§ **What the task asks**
For this exercise, copy the data exactly and omit any images.

§ **Supplied records**
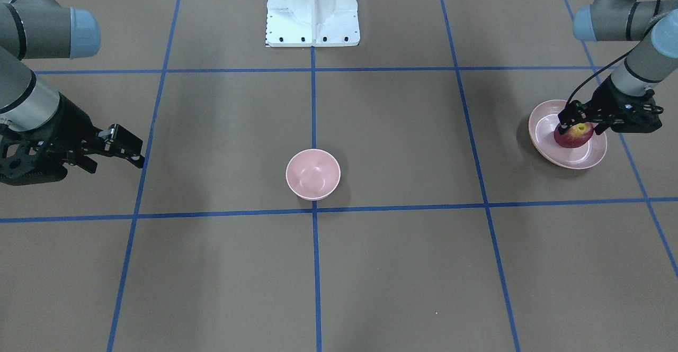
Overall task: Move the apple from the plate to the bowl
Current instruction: 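Lower the left gripper onto the apple on the pink plate and grasp it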
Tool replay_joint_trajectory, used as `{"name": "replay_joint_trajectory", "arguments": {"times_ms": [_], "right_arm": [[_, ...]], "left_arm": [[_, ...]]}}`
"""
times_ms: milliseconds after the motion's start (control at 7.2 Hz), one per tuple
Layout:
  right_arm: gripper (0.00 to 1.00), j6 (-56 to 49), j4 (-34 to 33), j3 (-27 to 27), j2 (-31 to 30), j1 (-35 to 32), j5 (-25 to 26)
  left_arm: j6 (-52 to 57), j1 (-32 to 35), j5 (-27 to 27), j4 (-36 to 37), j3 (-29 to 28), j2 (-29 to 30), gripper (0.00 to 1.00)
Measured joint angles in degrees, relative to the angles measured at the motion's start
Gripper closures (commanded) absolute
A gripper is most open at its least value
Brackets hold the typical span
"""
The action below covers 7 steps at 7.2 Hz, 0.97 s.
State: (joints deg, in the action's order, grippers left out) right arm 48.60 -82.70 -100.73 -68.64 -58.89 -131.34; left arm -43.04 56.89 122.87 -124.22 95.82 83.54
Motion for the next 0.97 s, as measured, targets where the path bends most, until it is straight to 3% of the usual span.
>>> {"name": "replay_joint_trajectory", "arguments": {"times_ms": [139, 278, 556, 694, 972], "right_arm": [[0.00, 0.0, 0.0, 0.0, 0.0, 0.0, 0.0], [0.00, 0.0, 0.0, 0.0, 0.0, 0.0, 0.0], [0.00, 0.0, 0.0, -0.1, 0.0, 0.0, 0.0], [0.00, 0.0, 0.0, -0.1, 0.0, 0.0, 0.0], [0.00, 0.0, 0.0, -0.1, 0.1, -0.1, -0.3]], "left_arm": [[0.1, -0.7, 0.0, 0.0, -0.5, 0.0, 0.02], [0.1, -1.2, 0.0, 0.0, -0.9, 0.0, 0.18], [0.1, -1.5, 0.0, -0.1, -1.4, 0.1, 0.81], [0.2, -1.6, 0.0, -0.1, -1.5, 0.1, 1.00], [0.8, -1.2, 0.4, 0.2, 0.1, -0.3, 1.00]]}}
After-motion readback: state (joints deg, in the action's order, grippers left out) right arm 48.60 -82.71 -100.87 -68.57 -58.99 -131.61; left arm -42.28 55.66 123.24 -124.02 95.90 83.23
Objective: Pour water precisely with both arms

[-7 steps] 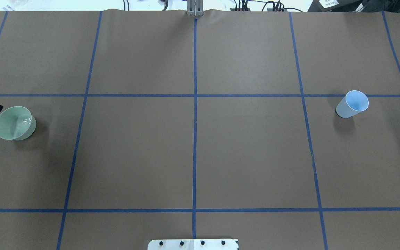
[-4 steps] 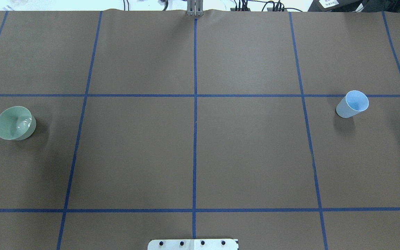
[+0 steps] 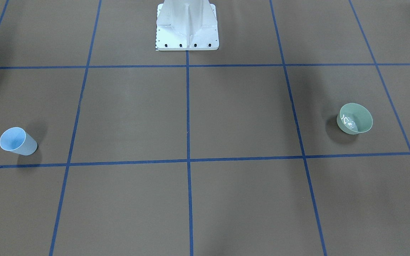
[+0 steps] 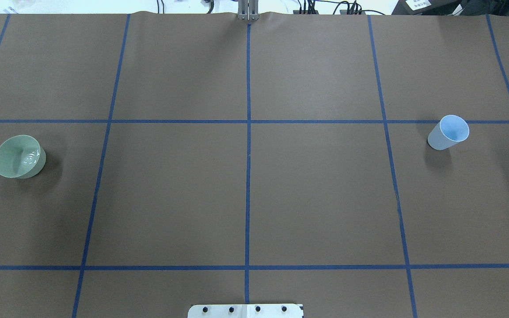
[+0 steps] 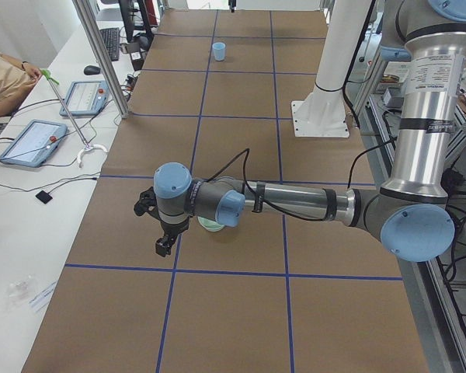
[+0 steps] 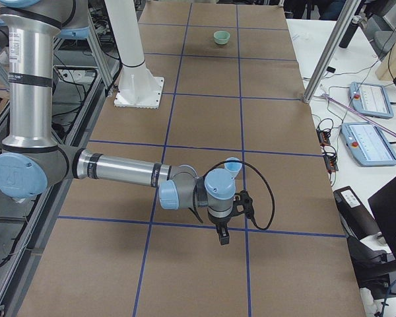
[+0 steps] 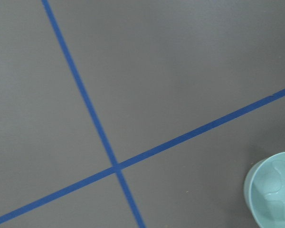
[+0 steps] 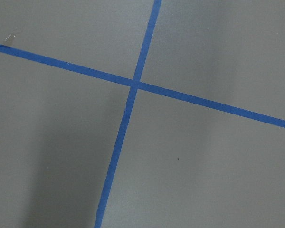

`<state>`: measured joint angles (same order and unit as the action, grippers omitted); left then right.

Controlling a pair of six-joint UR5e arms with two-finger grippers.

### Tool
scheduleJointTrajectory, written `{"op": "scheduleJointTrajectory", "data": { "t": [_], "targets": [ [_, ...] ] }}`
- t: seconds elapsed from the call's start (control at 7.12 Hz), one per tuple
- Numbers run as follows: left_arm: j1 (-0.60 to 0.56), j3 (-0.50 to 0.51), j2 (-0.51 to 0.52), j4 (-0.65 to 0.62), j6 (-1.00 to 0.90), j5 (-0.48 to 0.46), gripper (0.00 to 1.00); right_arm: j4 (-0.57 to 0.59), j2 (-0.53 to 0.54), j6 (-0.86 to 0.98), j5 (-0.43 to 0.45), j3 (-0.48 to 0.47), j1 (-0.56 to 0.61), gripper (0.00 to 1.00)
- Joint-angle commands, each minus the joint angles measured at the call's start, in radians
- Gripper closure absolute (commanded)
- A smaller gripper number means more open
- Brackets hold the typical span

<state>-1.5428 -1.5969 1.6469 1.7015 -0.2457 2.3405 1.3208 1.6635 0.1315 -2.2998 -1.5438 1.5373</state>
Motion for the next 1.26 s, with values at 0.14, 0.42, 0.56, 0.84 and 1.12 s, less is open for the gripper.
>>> {"op": "scheduleJointTrajectory", "data": {
  "t": [0.14,0.42,0.56,0.84,1.12],
  "targets": [
    [-0.132,-0.034,0.028,-0.215,-0.101,-0.001,0.0,0.0,0.007,0.0,-0.001,0.001,0.0,0.0],
    [-0.131,-0.041,0.005,-0.22,-0.103,-0.073,0.0,0.0,0.009,0.0,-0.001,0.002,0.0,0.0],
    [-0.131,-0.046,-0.013,-0.217,-0.098,-0.057,0.0,0.0,0.007,0.0,0.0,0.002,0.0,0.0],
    [-0.131,-0.049,-0.03,-0.209,0.088,-0.017,0.0,0.0,0.009,0.0,0.0,0.002,0.0,0.0],
    [-0.131,-0.051,-0.029,-0.204,0.172,-0.016,0.0,0.0,0.009,-0.001,0.0,0.002,0.0,0.0]
  ]
}}
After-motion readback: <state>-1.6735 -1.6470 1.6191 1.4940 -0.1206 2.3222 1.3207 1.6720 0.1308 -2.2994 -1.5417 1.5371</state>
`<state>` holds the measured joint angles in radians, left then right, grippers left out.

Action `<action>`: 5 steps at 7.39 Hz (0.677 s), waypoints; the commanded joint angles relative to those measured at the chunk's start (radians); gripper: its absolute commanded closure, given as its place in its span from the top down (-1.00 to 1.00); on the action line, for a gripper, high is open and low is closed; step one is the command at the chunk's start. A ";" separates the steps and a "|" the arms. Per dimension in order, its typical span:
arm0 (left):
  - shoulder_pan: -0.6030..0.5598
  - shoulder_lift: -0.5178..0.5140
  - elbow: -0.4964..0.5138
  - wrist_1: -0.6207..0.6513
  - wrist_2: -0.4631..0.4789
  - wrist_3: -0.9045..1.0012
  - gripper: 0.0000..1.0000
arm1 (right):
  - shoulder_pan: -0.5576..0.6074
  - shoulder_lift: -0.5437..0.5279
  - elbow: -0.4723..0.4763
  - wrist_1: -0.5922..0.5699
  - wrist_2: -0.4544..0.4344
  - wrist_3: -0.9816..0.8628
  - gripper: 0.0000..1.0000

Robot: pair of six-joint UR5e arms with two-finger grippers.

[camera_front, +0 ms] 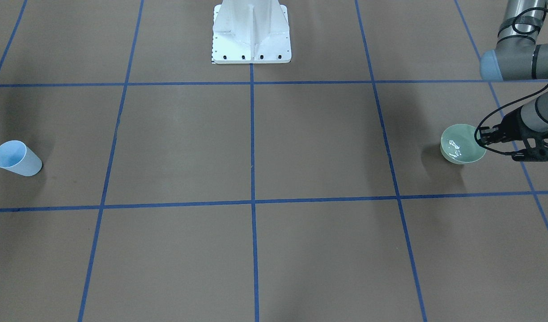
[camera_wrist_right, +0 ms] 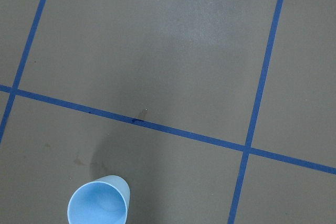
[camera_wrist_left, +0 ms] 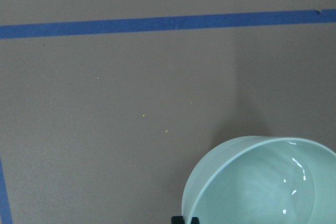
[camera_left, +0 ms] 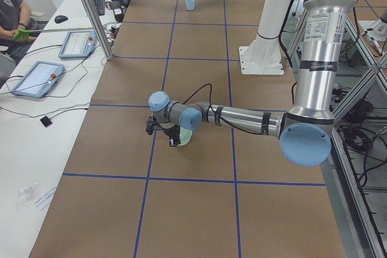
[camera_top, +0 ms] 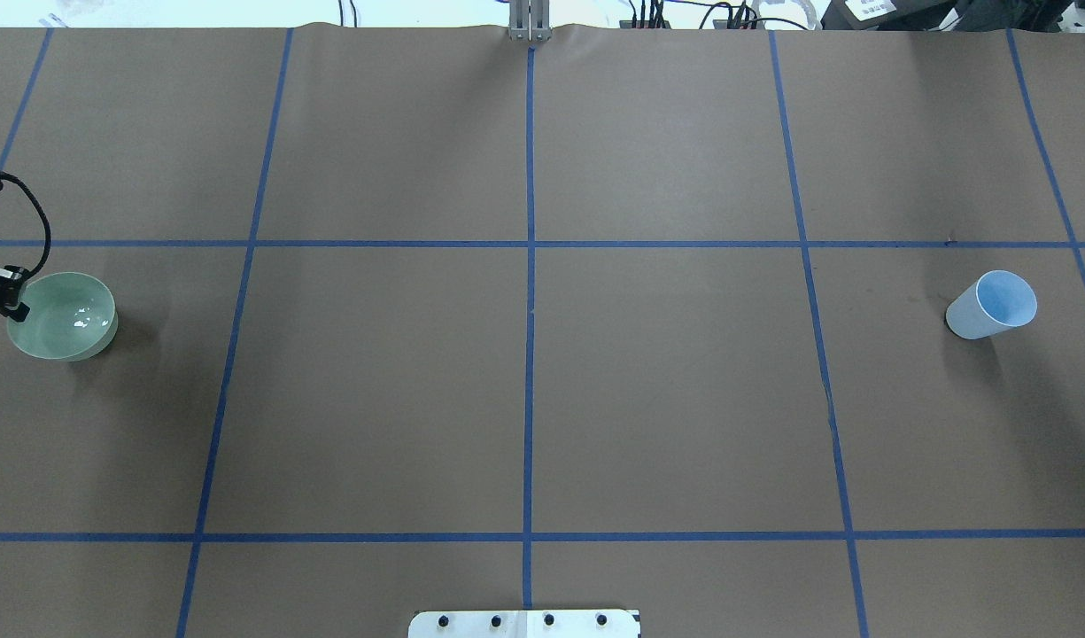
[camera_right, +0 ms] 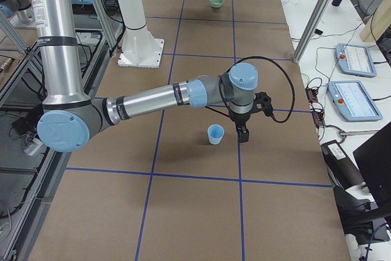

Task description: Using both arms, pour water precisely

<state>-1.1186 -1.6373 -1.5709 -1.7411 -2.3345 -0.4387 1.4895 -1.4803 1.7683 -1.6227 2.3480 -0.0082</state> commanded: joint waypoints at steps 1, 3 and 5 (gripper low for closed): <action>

§ **Completed task**
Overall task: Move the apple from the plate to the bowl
Current instruction: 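Lower the left gripper onto the apple on the pink plate and grasp it
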Tool replay_joint_trajectory, used as `{"name": "replay_joint_trajectory", "arguments": {"times_ms": [_], "right_arm": [[_, ...]], "left_arm": [[_, ...]]}}`
"""
times_ms: milliseconds after the motion's start (control at 7.2 Hz), one per tuple
Layout:
  right_arm: gripper (0.00 to 1.00), j6 (-56 to 49), j4 (-34 to 33), j3 (-27 to 27), j2 (-31 to 30), j1 (-35 to 32), j5 (-25 to 26)
  left_arm: j6 (-52 to 57), j1 (-32 to 35), j5 (-27 to 27), j4 (-36 to 37), j3 (-29 to 28), j2 (-29 to 30), gripper (0.00 to 1.00)
Measured joint angles in degrees, relative to the angles measured at the motion's start
Gripper closures (commanded) absolute
A gripper is most open at its least value
Brackets hold the typical span
"""
The action below covers 7 steps at 7.2 Hz, 0.97 s.
State: (joints deg, in the action's order, grippers left out) right arm 48.60 -82.70 -100.73 -68.64 -58.89 -131.34; left arm -43.04 56.89 122.87 -124.22 95.82 83.54
Motion for the next 0.97 s, as measured, targets where the path bends most, until it is straight to 3% of the usual span.
>>> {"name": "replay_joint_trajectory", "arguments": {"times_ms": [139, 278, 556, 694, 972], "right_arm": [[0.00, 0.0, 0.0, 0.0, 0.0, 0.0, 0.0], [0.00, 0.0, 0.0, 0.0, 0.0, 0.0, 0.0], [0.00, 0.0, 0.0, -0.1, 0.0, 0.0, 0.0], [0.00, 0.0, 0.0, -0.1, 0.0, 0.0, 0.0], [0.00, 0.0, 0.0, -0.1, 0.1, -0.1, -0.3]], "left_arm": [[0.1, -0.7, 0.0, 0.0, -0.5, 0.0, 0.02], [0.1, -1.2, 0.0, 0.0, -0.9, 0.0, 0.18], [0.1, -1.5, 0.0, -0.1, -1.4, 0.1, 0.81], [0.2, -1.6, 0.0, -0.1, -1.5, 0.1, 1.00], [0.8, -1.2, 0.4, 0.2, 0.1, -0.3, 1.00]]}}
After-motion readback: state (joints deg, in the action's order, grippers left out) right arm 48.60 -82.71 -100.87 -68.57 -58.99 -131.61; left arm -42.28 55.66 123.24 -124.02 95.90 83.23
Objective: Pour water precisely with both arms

[-7 steps] 
[-4 steps] 
[+0 steps] 
[+0 steps] 
[+0 steps] 
[+0 steps] 
[+0 steps] 
[+0 steps] 

`<state>`: measured joint angles (same order and unit as the action, grippers omitted); left then right.

Controlling a pair of six-joint UR5e arms with two-finger grippers.

### Tool
scheduleJointTrajectory, written `{"op": "scheduleJointTrajectory", "data": { "t": [_], "targets": [ [_, ...] ] }}`
- t: seconds elapsed from the call's start (control at 7.12 Hz), one per tuple
- Numbers run as follows: left_arm: j1 (-0.60 to 0.56), j3 (-0.50 to 0.51), j2 (-0.51 to 0.52), j4 (-0.65 to 0.62), j6 (-1.00 to 0.90), j5 (-0.48 to 0.46), gripper (0.00 to 1.00); right_arm: j4 (-0.57 to 0.59), j2 (-0.53 to 0.54), j6 (-0.86 to 0.98), j5 (-0.43 to 0.45), j3 (-0.48 to 0.47), j1 (-0.56 to 0.61), gripper (0.00 to 1.00)
- Joint-angle commands, each minus the joint angles measured at the call's start, in radians
- Gripper closure absolute (commanded)
- A smaller gripper number means more open
- Brackets hold the typical span

<state>-1.5428 -1.5969 1.6469 1.7015 -0.2457 2.3405 1.3208 1.6635 0.1315 -2.2998 -1.5438 1.5373</state>
Motion for the next 1.26 s, with values at 0.14, 0.42, 0.56, 0.84 and 1.12 s, less is open for the gripper.
>>> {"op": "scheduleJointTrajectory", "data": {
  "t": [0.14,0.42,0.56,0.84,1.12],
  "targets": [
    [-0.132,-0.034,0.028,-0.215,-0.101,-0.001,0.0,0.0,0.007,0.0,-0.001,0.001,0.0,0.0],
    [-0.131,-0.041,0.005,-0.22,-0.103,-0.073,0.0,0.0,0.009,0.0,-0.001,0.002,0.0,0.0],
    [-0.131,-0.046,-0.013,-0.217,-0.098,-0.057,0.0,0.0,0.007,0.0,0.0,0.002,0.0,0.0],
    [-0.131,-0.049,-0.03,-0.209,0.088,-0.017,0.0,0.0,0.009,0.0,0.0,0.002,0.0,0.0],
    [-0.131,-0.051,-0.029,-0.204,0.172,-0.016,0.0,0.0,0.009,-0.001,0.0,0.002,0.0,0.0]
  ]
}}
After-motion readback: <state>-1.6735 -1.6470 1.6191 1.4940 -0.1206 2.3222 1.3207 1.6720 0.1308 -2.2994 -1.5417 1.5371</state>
`<state>` holds the measured joint angles in radians, left then right, grippers left out.

Action `<action>`: 5 steps at 7.39 Hz (0.677 s), waypoints; the commanded joint angles relative to those measured at the chunk's start (radians); gripper: its absolute commanded closure, given as its place in its span from the top down (-1.00 to 1.00); on the action line, for a gripper, high is open and low is closed; step one is the command at the chunk's start. A ";" separates the steps and a "|" the arms. Per dimension in order, its typical span:
arm0 (left):
  - shoulder_pan: -0.6030..0.5598
  - shoulder_lift: -0.5178..0.5140
  - elbow: -0.4964..0.5138
  - wrist_1: -0.6207..0.6513
  - wrist_2: -0.4631..0.4789
  - wrist_3: -0.9045..1.0012
  - gripper: 0.0000..1.0000
arm1 (right):
  - shoulder_pan: -0.5576..0.6074
  - shoulder_lift: -0.5437..0.5279
  - elbow: -0.4723..0.4763
  - wrist_1: -0.5922..0.5699
  - wrist_2: -0.4544..0.4344
  - wrist_3: -0.9816..0.8628
  - gripper: 0.0000..1.0000

Robot: pair of six-joint UR5e arms with two-finger grippers.

[camera_front, +0 ms] 
[camera_wrist_right, +0 ms] 
[camera_wrist_left, +0 ms] 
[camera_left, +0 ms] 
[camera_top, +0 ms] 
[camera_right, +0 ms] 

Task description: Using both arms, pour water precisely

<state>-1.1186 -1.6373 -1.5709 -1.7411 -2.3345 -0.4387 1.4895 -1.4803 1.7683 -1.6227 2.3480 -0.0082</state> commanded: joint waypoints at steps 1, 3 and 5 (gripper low for closed): <action>

This completes the response.